*Directions*:
Could you restate the data below word for word, without its pictures?

Data provided Start Marker

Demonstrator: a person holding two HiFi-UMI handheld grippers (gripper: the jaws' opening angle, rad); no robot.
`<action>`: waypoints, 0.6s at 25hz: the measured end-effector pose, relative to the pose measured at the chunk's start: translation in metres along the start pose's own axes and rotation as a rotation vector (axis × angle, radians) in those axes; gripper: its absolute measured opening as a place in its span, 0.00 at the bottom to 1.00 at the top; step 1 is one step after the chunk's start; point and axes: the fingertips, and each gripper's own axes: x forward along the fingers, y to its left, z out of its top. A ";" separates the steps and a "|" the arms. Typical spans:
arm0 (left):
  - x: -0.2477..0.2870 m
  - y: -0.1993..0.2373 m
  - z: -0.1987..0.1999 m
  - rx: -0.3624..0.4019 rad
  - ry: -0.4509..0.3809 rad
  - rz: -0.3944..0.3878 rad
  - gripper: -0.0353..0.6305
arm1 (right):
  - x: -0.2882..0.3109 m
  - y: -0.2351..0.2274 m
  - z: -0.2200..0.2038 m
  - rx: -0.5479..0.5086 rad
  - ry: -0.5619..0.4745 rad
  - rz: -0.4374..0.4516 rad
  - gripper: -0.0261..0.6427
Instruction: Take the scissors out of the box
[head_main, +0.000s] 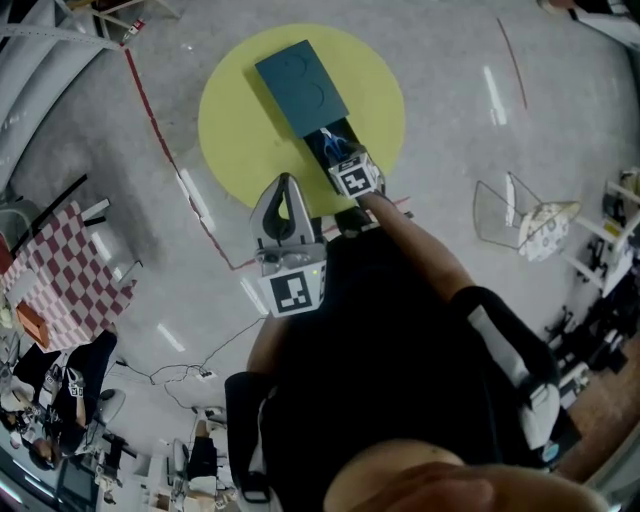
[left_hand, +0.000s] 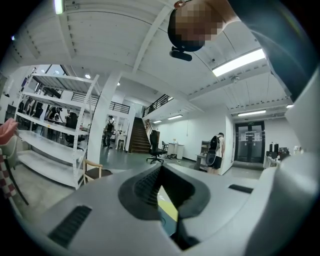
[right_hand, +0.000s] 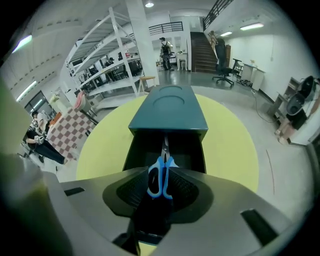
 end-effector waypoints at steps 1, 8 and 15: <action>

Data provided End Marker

*Written solution*:
Demonstrator: a person holding two HiFi-UMI handheld grippers (gripper: the jaws' opening angle, rad); no robot.
`<action>`: waypoints, 0.6s at 25hz: the measured end-effector pose, relative to the pose measured at the chunk's start: translation in metres along the start pose's own axes and rotation as a rotation vector (axis × angle, radians) in those axes; gripper: its absolute measured opening as a place in its span, 0.00 at the bottom to 1.00 at the top; step 1 is one step after the chunk's start; point and axes: the fingertips, and each gripper's own axes: x forward along the fingers, y to its left, z out of its top. A ";" separates the steps and a "|" the arms. Typical spans:
arm0 (left):
  - x: -0.2477..0.2870 m
  - y: -0.1993..0.2373 m
  - z: -0.1987..0.1999 m
  - rx: -0.3624..0.4019 rad
  - ry: -0.4509..0.3809 rad
  - rz: -0.3944..0.3878 rad
  - gripper: -0.0353..0.6305
arm1 (right):
  - x: -0.2882..0.3109 m
  - y: -0.2351..0.2274 m
  - z: -0.2200..0.2038 m
  - rx: -0.5479..0.5086 rad
  - ry: -0.5619..0.4745 rad
  - rz: -0.4374..0.4516 rad
  - gripper: -0.0261..0.6427
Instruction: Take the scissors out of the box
[head_main, +0.000s] 
[left_hand, +0.000s] 
[right_hand, +0.000s] 
 end-effector waypoints at steps 1, 8 and 15: <action>

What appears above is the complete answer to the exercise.